WHAT THE TASK ASKS:
Copy out each line of the entries where the word "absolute" is present.

Source records:
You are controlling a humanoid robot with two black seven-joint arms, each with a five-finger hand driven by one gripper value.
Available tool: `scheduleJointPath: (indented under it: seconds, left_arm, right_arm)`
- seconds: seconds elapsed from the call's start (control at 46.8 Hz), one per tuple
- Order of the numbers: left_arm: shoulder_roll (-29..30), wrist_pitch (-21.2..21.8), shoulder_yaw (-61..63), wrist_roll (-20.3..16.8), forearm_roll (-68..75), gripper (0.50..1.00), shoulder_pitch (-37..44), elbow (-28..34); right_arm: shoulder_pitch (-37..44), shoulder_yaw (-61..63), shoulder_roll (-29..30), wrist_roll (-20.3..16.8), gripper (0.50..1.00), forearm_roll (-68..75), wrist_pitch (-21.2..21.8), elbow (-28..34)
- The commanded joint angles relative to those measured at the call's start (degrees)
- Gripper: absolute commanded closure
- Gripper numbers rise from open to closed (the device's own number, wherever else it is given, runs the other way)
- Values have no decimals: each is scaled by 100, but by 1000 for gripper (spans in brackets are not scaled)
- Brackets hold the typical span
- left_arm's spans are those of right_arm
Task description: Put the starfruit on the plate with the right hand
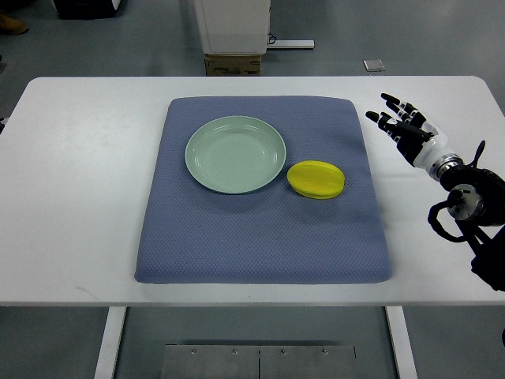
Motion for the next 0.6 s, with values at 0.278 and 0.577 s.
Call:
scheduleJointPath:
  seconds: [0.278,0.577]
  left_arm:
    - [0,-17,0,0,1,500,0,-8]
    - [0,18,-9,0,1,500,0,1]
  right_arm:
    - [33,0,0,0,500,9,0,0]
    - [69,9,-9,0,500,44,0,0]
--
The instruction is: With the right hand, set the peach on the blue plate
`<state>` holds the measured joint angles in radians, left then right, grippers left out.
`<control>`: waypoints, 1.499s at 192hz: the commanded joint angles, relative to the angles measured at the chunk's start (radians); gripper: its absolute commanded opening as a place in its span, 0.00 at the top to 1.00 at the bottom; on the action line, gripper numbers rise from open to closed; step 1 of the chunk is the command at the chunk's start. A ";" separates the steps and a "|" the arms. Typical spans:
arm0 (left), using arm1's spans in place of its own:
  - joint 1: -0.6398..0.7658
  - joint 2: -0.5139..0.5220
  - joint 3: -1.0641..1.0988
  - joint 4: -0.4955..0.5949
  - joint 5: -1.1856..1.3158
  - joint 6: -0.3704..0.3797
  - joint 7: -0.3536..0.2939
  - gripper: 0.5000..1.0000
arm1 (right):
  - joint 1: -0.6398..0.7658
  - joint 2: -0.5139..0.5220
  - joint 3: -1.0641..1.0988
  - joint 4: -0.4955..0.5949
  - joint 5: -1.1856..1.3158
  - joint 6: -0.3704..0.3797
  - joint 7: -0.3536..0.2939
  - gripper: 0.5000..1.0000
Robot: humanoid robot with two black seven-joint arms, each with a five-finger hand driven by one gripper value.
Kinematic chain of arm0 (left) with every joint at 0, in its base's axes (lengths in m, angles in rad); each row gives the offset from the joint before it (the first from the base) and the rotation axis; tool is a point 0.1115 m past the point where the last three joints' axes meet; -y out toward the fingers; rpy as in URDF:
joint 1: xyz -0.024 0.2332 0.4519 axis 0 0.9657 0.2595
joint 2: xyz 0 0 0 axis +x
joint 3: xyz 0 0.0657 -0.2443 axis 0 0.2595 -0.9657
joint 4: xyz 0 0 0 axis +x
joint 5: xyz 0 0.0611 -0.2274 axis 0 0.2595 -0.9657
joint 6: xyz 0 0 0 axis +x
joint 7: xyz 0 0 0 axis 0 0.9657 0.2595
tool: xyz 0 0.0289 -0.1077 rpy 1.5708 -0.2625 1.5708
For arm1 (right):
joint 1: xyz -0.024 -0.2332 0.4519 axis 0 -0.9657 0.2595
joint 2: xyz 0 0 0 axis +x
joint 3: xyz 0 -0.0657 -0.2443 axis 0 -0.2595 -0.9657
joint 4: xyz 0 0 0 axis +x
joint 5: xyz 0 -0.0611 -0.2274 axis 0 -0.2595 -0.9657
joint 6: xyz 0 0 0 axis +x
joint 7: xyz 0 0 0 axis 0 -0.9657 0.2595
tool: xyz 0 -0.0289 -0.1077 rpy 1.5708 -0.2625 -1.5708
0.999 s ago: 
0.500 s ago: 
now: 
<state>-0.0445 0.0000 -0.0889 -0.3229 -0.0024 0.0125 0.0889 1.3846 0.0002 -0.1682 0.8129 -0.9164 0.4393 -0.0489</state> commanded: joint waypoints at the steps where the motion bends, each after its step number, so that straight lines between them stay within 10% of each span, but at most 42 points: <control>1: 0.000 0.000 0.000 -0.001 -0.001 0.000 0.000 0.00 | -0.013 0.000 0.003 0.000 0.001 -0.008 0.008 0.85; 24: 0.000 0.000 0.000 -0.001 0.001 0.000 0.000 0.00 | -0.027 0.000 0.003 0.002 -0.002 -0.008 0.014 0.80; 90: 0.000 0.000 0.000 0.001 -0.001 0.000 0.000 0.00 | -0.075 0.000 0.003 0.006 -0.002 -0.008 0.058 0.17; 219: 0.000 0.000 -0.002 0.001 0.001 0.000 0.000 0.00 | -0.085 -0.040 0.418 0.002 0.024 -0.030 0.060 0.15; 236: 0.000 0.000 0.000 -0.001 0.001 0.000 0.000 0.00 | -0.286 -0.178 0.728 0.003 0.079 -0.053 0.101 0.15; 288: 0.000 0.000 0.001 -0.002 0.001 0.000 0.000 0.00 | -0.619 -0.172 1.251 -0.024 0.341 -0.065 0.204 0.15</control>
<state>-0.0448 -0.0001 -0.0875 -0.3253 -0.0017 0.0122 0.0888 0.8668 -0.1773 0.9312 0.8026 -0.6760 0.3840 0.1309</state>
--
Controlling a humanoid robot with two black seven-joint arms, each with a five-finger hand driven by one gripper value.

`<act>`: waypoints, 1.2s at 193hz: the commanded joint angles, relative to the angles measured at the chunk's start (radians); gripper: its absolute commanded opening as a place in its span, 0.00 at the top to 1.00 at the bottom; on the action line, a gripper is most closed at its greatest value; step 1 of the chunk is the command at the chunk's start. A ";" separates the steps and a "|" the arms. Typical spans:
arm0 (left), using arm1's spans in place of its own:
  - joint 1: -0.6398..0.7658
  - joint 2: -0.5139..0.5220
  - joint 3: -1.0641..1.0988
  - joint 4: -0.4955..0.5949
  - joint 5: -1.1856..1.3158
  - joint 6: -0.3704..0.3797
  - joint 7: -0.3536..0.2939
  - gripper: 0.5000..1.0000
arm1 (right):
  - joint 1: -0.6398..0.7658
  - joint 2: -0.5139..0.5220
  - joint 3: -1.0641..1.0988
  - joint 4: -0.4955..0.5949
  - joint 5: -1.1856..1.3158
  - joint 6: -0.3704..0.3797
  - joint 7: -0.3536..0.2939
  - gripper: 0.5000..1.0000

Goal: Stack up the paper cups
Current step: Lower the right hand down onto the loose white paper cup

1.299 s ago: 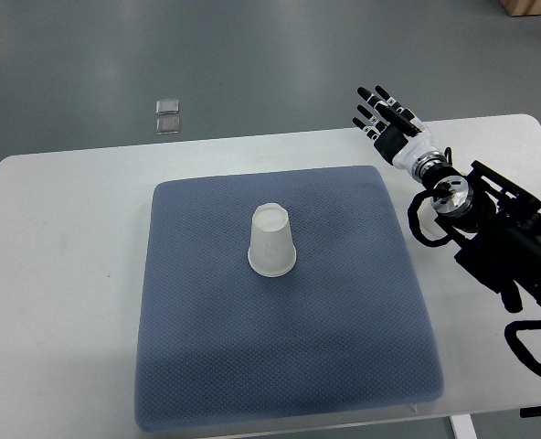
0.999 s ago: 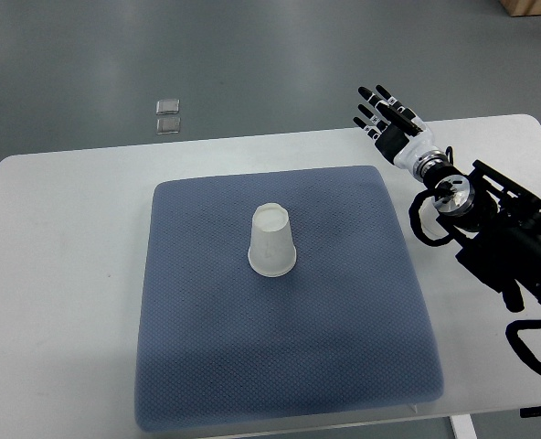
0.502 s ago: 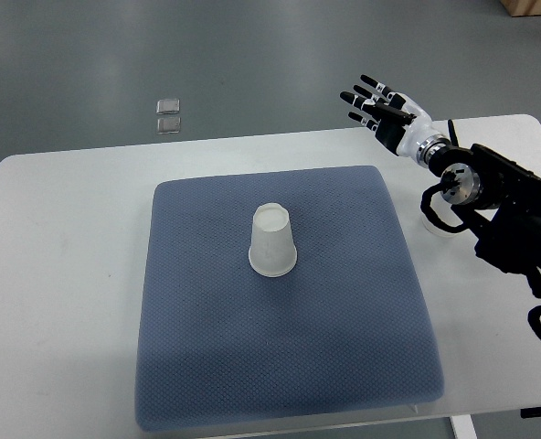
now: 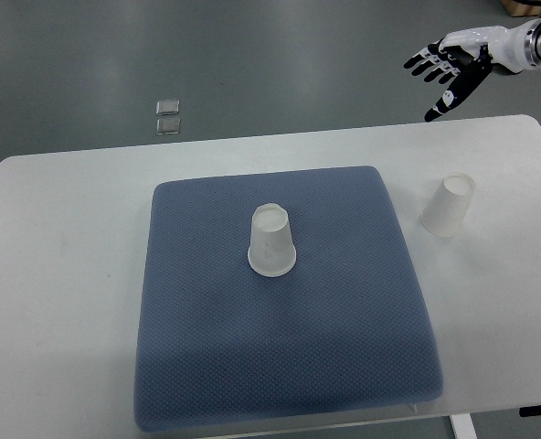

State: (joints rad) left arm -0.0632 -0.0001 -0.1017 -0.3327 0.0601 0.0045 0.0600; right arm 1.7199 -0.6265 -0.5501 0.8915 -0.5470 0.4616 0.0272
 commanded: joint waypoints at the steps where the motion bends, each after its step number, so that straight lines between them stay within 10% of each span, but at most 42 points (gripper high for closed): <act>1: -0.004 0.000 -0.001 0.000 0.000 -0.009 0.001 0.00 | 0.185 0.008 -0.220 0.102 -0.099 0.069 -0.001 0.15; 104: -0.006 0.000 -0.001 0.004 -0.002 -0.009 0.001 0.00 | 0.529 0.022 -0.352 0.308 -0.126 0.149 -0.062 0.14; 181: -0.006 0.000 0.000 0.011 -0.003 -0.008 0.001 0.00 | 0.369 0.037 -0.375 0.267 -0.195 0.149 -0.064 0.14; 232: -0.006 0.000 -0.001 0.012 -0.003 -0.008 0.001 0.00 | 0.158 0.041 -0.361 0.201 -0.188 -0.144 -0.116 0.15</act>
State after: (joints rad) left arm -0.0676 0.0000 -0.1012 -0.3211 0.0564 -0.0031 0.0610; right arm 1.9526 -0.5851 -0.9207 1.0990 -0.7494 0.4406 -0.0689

TASK RESPONSE:
- Gripper: absolute commanded closure
`<control>`: waypoints, 1.499s at 192hz: the commanded joint angles, relative to the angles measured at the chunk's start (radians); gripper: its absolute commanded opening as a place in its span, 0.00 at the top to 1.00 at the bottom; on the action line, gripper numbers rise from open to closed; step 1 of the chunk is the command at the chunk's start. A ";" separates the steps and a "|" the arms. Typical spans:
`<act>`: waypoints, 1.2s at 193hz: the commanded joint angles, relative to the angles measured at the chunk's start (radians); gripper: its absolute commanded opening as a place in its span, 0.00 at the top to 1.00 at the bottom; on the action line, a gripper is most closed at its greatest value; step 1 of the chunk is the command at the chunk's start. A ";" separates the steps and a "|" the arms. Typical spans:

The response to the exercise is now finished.